EXERCISE DESCRIPTION: Find how many lines in the material below contain the word "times" and give only that number.
↓
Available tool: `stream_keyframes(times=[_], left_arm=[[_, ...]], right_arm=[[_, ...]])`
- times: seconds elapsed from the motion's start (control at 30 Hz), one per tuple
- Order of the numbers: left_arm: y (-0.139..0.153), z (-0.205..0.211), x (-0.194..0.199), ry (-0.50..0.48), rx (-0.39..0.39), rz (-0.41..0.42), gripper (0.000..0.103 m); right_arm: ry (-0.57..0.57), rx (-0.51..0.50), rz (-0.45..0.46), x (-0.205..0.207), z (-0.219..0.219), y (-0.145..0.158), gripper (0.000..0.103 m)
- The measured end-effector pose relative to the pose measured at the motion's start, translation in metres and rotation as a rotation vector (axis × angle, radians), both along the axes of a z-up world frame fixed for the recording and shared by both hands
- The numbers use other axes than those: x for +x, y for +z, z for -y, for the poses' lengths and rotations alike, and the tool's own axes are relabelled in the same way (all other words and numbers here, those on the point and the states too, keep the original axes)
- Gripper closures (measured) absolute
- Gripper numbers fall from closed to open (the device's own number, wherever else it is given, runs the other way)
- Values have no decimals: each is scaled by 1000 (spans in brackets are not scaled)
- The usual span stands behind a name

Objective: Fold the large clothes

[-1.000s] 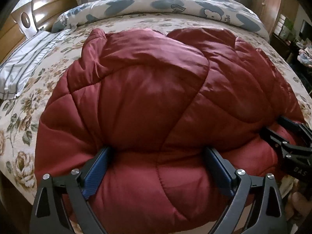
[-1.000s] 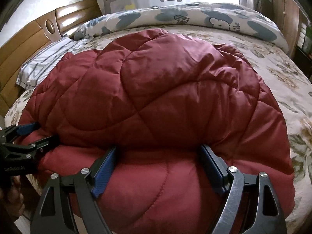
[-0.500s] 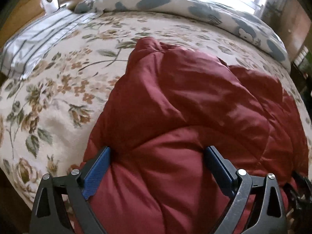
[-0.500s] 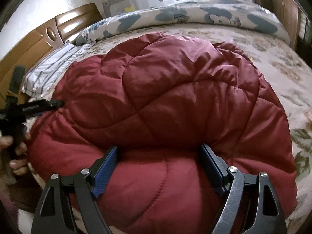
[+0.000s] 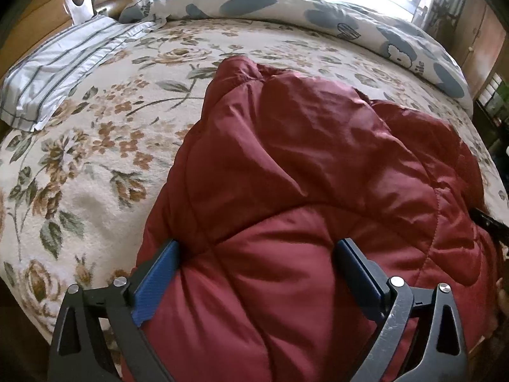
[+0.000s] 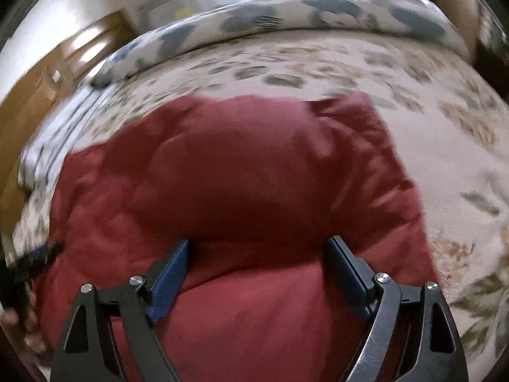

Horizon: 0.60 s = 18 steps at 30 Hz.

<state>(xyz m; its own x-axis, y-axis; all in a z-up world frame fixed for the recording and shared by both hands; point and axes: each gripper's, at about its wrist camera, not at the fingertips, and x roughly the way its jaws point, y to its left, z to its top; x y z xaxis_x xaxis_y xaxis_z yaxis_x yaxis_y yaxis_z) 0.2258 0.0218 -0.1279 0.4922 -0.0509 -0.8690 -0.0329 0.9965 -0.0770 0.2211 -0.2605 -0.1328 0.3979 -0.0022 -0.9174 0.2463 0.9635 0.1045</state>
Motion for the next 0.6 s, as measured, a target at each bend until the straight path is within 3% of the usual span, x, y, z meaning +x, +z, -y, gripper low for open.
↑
YOUR RESPONSE: 2